[TASK PROMPT] Keep the images out while you set down the data exactly.

[Dataset excerpts]
▼▼▼

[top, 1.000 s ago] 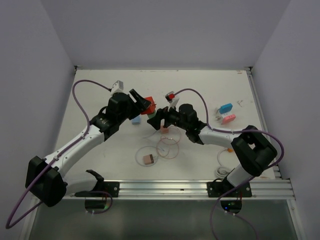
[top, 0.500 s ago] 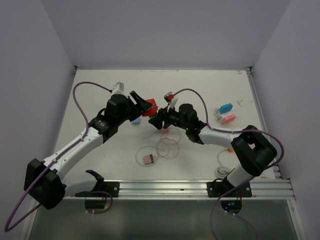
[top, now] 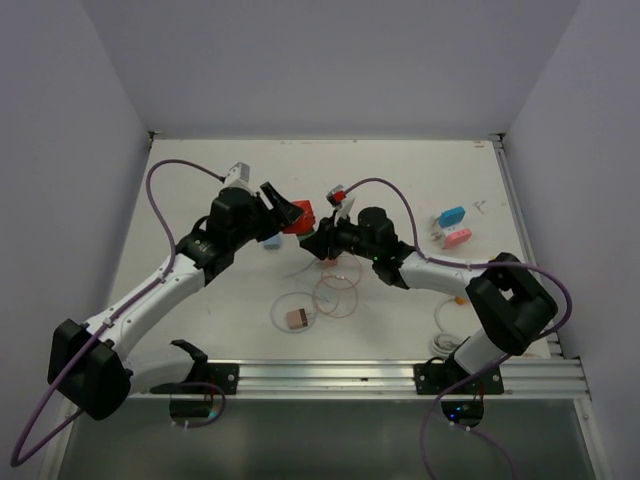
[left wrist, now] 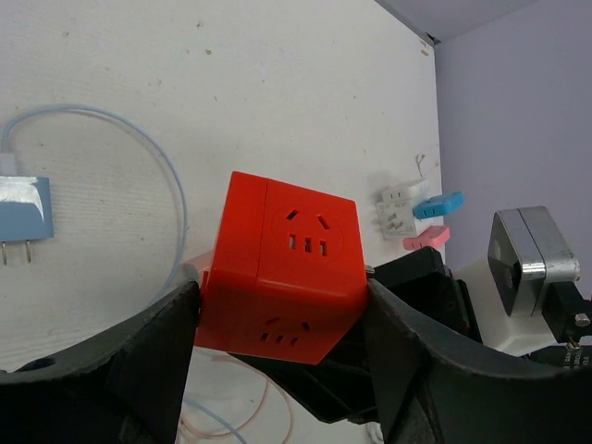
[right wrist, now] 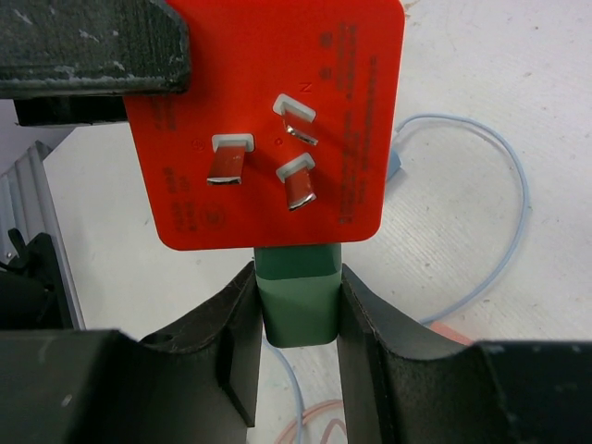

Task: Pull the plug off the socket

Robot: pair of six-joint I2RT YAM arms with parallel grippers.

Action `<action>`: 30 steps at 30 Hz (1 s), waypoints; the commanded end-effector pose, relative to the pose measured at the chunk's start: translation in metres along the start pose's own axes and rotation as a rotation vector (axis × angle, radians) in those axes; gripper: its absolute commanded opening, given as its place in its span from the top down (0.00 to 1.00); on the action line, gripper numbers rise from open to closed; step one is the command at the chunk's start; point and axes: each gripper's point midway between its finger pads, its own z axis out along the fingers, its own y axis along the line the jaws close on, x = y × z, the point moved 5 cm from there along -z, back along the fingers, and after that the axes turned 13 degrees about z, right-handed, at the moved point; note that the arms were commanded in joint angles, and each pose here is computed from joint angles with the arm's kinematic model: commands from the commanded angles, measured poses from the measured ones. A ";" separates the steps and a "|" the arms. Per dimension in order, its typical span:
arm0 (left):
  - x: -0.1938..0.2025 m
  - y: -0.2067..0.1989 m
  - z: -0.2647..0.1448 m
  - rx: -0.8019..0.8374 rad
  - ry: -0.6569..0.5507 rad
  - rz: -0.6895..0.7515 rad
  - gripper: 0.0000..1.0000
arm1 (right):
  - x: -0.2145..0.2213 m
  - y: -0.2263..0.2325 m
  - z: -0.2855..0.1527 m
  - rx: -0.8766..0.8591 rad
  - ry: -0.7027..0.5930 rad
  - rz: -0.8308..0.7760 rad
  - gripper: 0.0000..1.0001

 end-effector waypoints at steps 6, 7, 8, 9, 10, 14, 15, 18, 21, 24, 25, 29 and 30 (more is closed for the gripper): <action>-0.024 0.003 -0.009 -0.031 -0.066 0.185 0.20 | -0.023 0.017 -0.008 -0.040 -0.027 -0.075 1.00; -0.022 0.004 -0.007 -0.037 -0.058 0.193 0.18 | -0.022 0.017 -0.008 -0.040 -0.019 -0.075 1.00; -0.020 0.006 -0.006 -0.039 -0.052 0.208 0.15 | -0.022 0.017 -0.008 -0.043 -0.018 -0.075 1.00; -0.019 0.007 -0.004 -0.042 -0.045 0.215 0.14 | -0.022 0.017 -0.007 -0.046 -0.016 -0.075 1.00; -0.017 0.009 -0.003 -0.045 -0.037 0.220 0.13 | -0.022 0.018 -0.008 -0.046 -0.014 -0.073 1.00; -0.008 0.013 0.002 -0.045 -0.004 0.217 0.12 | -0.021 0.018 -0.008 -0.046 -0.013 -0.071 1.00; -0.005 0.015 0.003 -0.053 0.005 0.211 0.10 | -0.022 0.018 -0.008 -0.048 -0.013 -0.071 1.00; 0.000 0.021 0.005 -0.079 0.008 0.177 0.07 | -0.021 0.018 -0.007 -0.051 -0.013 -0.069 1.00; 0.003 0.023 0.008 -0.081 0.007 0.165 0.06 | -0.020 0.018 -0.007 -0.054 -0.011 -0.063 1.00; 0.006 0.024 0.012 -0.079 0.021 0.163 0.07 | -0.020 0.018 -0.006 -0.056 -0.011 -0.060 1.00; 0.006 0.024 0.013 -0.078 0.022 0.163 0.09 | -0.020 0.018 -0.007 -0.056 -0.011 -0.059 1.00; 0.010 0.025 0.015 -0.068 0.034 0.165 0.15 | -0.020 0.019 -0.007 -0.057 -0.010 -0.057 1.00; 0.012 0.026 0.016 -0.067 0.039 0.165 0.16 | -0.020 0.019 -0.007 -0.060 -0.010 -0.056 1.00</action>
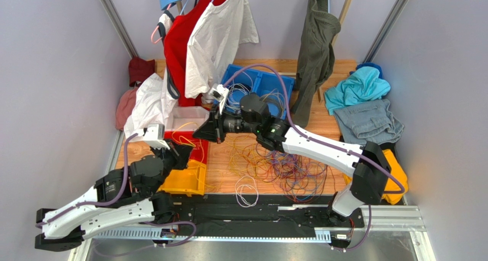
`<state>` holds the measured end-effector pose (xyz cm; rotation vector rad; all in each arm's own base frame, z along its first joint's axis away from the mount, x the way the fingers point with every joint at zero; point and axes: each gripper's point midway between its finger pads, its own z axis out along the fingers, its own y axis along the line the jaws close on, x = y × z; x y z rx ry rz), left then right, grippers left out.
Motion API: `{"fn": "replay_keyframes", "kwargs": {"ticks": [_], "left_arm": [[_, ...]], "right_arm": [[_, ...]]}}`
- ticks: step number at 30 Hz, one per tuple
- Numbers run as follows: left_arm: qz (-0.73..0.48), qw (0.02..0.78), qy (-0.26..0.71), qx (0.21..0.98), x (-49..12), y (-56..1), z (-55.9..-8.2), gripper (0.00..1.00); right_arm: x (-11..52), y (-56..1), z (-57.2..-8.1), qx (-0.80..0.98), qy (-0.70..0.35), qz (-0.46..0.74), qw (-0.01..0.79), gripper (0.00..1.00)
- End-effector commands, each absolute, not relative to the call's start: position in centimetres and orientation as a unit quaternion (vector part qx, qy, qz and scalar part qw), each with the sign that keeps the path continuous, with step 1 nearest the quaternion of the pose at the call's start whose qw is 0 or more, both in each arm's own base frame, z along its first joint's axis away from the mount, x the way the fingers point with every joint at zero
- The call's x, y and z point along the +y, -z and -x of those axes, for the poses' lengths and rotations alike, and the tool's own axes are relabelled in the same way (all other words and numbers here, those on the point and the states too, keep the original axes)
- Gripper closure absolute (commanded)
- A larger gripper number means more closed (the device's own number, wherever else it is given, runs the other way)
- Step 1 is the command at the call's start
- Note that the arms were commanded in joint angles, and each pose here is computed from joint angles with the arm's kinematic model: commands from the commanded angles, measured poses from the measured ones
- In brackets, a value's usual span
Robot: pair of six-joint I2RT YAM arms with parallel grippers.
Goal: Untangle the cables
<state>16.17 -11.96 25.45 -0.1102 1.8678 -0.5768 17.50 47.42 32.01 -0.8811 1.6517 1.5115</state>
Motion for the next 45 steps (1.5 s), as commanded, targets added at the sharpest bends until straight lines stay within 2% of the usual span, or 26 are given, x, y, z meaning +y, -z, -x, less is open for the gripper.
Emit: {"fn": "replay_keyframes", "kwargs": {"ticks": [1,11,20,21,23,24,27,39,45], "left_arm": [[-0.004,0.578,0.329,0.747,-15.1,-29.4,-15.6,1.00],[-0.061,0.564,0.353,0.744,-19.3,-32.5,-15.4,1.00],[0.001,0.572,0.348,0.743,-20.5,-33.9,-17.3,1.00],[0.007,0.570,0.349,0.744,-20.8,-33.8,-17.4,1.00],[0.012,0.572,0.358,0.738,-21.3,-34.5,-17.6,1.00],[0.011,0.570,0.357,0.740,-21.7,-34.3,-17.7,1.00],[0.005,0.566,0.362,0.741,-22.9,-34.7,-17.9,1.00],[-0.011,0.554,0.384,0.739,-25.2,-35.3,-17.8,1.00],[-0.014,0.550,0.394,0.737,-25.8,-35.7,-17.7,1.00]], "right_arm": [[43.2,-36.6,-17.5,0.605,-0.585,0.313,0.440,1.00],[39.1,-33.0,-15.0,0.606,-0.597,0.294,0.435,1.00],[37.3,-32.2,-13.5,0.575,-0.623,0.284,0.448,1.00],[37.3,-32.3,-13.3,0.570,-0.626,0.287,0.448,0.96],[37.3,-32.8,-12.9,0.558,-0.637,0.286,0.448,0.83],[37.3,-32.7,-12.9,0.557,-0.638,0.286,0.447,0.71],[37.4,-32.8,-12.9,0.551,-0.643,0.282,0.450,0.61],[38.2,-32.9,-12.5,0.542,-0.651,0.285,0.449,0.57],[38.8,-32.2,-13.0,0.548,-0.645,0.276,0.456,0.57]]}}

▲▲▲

[SOLUTION TO THIS EXERCISE]
[top, 1.000 s ago] 
[top, 0.500 s ago] 
[top, now] 
[left wrist, now] 
[right wrist, now] 

Task: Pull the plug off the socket

Robot: pair of six-joint I2RT YAM arms with parallel grippers.

Action `<action>`: 30 steps at 30 Hz (1 s), waypoints; the commanded end-effector pose, relative to the pose measured at the chunk's start: translation in metres along the start pose's own axes and rotation as a rotation vector (axis × angle, radians) in those axes; gripper: its absolute commanded opening, given as its place in its span from the top down (0.00 to 1.00); on the action line, gripper numbers rise from open to closed; step one is the command at the chunk's start; point and axes: each gripper's point midway between its finger pads, its own z axis out along the fingers, its own y axis along the line the jaws close on, x = y × z, the point moved 5 cm from there along -z, back along the fingers, and after that the axes turned 13 degrees about z, right-handed, at the moved point; note that the arms were commanded in joint angles, and each pose here is computed from joint angles with the arm's kinematic model: commands from the commanded angles, measured poses from the measured ones. A ";" separates the steps and a "|" the arms. Per dimension in order, its typical span:
arm0 (left):
  - x: -0.1938..0.2025 m
  - y: -0.2067..0.1989 m
  - z: -0.2647..0.1448 m
  - rx: -0.8019..0.8374 rad
  - ry: -0.6569..0.5507 rad
  - rz: -0.6895..0.7515 rad
  - gripper: 0.0000..1.0000
arm1 (right):
  - x: -0.2145..0.2213 m
  - y: -0.2263..0.2325 m
  - z: -0.2855..0.1527 m
  - rx: -0.8766..0.8591 rad
  - ry: -0.7027..0.5930 rad
  - rz: -0.8308..0.7760 rad
  - gripper: 0.0000..1.0001

 end-effector waypoints at steps 6, 7, 8, 9, 10, 14, 15, 18, 21, 24, 25, 29 and 30 (more is closed for the gripper): <action>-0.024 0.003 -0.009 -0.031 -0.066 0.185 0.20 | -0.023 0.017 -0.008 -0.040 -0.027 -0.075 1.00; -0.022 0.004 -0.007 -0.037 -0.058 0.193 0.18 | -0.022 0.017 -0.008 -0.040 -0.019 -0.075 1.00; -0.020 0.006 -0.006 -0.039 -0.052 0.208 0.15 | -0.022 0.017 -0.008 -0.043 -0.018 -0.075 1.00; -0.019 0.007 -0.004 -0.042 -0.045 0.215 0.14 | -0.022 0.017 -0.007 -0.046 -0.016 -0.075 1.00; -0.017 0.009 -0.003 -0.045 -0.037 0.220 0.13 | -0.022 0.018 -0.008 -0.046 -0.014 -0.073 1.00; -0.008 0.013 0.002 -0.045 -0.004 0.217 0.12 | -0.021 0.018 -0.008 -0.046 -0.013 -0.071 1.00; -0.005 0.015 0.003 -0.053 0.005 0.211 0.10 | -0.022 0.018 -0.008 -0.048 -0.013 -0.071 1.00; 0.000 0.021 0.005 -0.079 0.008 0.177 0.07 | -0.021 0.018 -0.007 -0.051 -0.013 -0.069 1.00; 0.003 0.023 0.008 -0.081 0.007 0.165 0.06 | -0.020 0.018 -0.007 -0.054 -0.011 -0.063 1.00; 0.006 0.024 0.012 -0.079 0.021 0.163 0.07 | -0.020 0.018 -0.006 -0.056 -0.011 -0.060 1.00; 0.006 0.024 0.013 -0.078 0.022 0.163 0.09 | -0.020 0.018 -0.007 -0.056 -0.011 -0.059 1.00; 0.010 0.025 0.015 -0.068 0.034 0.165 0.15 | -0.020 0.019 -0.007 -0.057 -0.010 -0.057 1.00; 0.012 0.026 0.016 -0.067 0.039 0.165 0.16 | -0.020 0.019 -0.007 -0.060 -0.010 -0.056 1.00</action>
`<state>` holds the measured end-effector pose (xyz cm; rotation vector rad; all in each arm's own base frame, z along its first joint's axis away from the mount, x the way the fingers point with every joint at zero; point and axes: each gripper's point midway between its finger pads, its own z axis out along the fingers, its own y axis along the line the jaws close on, x = y × z; x y z rx ry rz), left then right, grippers left out.
Motion API: `{"fn": "replay_keyframes", "kwargs": {"ticks": [_], "left_arm": [[_, ...]], "right_arm": [[_, ...]]}}`
- ticks: step number at 30 Hz, one per tuple
- Numbers run as follows: left_arm: qz (-0.73..0.48), qw (0.02..0.78), qy (-0.26..0.71), qx (0.21..0.98), x (-49..12), y (-56..1), z (-55.9..-8.2), gripper (0.00..1.00); right_arm: x (-11..52), y (-56..1), z (-57.2..-8.1), qx (-0.80..0.98), qy (-0.70..0.35), qz (-0.46..0.74), qw (-0.01..0.79), gripper (0.00..1.00)
- End-effector commands, each absolute, not relative to the call's start: position in centimetres and orientation as a unit quaternion (vector part qx, qy, qz and scalar part qw), each with the sign that keeps the path continuous, with step 1 nearest the quaternion of the pose at the call's start whose qw is 0 or more, both in each arm's own base frame, z along its first joint's axis away from the mount, x the way the fingers point with every joint at zero
- The call's x, y and z point along the +y, -z and -x of those axes, for the poses' lengths and rotations alike, and the tool's own axes are relabelled in the same way (all other words and numbers here, those on the point and the states too, keep the original axes)
- Gripper closure absolute (commanded)
- A larger gripper number means more closed (the device's own number, wherever else it is given, runs the other way)
- Step 1 is the command at the call's start
- Note that the arms were commanded in joint angles, and each pose here is computed from joint angles with the arm's kinematic model: commands from the commanded angles, measured poses from the measured ones
- In brackets, a value's usual span
Robot: pair of six-joint I2RT YAM arms with parallel grippers.
Goal: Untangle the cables
<state>16.17 -11.96 25.45 -0.1102 1.8678 -0.5768 17.50 47.42 32.01 -0.8811 1.6517 1.5115</state>
Motion for the next 45 steps (1.5 s), as commanded, targets added at the sharpest bends until straight lines stay within 2% of the usual span, or 26 are given, x, y, z meaning +y, -z, -x, less is open for the gripper.
Emit: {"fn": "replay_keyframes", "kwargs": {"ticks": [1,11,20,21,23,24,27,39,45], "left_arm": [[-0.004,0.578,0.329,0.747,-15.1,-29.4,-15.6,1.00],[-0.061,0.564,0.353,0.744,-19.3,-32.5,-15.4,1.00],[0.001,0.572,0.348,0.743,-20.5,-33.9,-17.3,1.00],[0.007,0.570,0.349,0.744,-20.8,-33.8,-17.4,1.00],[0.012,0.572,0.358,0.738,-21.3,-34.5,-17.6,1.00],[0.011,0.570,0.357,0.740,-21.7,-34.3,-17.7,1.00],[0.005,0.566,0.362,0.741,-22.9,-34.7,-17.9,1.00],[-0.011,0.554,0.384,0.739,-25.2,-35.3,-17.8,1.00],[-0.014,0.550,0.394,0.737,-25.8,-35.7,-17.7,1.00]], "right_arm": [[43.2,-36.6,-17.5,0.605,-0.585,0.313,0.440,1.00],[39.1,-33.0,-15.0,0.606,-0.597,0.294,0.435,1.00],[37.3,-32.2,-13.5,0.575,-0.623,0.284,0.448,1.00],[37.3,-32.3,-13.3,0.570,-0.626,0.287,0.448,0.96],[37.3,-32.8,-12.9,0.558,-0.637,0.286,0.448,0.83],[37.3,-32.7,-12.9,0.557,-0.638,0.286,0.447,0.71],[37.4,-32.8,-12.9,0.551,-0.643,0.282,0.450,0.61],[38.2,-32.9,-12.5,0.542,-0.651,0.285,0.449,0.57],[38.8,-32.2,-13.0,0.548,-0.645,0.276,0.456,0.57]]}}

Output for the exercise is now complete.